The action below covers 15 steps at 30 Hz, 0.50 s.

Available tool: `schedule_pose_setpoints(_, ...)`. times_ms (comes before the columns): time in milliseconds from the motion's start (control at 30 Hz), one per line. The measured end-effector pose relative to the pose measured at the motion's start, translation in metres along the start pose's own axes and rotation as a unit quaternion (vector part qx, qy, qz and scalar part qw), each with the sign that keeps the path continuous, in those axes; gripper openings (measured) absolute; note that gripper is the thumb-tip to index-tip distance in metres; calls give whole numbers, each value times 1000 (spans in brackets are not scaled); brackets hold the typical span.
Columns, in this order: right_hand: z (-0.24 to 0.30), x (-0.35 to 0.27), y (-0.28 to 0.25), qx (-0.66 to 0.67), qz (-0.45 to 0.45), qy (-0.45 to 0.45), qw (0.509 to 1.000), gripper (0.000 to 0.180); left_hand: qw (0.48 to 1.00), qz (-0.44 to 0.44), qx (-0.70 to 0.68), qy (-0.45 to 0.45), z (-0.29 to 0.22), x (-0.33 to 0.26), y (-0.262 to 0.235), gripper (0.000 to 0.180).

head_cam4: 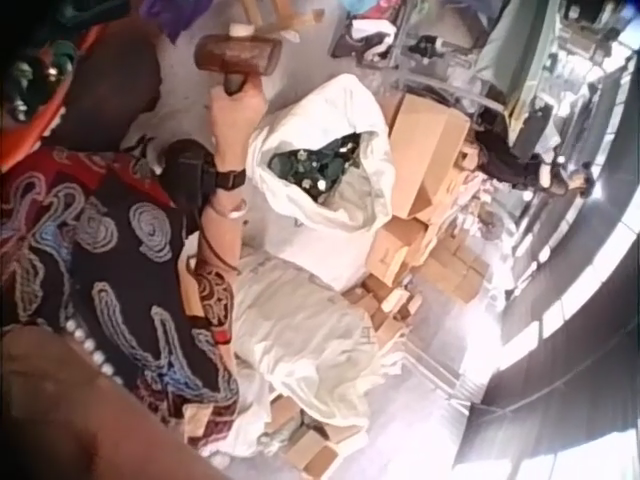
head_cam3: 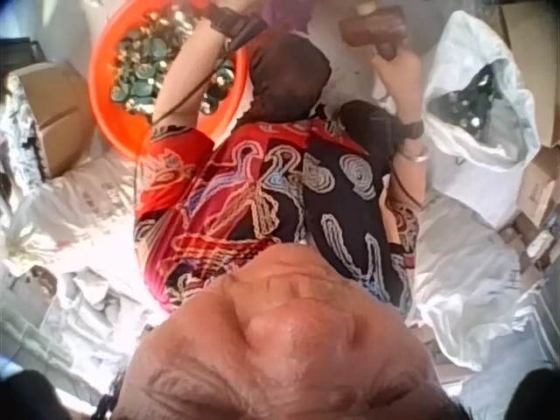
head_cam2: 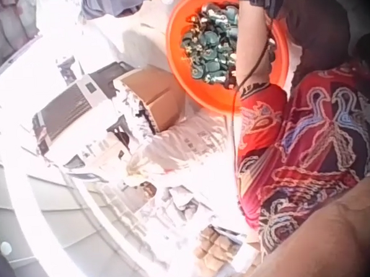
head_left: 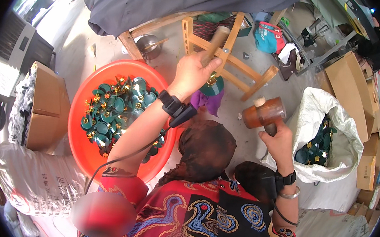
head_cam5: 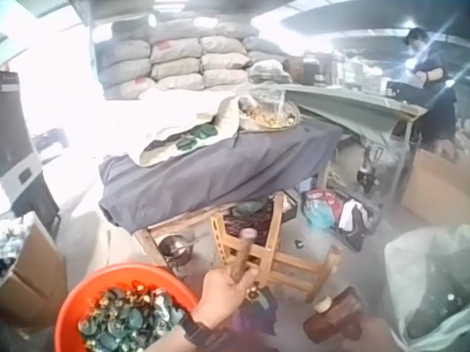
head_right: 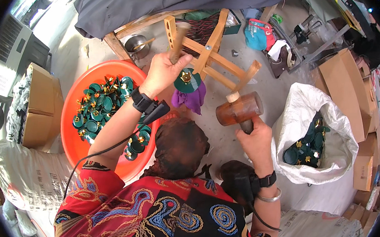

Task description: Assembling wooden dowels into green plastic components using a mallet.

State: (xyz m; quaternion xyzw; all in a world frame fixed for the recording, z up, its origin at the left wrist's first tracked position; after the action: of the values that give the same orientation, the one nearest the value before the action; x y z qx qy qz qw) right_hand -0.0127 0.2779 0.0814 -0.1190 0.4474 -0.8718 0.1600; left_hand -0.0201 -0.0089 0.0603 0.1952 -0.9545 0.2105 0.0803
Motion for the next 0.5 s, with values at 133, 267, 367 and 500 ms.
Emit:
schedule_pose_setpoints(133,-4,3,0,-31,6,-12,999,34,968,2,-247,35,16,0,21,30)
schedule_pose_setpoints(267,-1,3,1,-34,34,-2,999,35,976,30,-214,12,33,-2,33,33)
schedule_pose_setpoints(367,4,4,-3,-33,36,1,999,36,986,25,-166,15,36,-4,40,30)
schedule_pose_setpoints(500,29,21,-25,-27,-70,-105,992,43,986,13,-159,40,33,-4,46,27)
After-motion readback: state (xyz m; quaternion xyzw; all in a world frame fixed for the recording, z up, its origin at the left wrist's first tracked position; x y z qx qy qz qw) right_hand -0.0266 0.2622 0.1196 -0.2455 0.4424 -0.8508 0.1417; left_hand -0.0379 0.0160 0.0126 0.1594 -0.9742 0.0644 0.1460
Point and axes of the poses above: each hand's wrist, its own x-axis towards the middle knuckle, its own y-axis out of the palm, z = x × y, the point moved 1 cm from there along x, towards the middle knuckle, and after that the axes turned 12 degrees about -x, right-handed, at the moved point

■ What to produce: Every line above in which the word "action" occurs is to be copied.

■ Answer to this task:
The action below covers 15 steps at 30 Hz, 0.50 s.
State: (xyz m; quaternion xyzw; all in a world frame fixed for the recording, z up, its origin at the left wrist's first tracked position; after the action: of the values that give the same orientation, the one nearest the value before the action; x y z qx qy qz qw) right_hand -0.0127 0.2779 0.0814 -0.1190 0.4474 -0.8718 0.1600; left_hand -0.0201 -0.0089 0.0603 0.1952 -0.9545 0.2105 0.0803

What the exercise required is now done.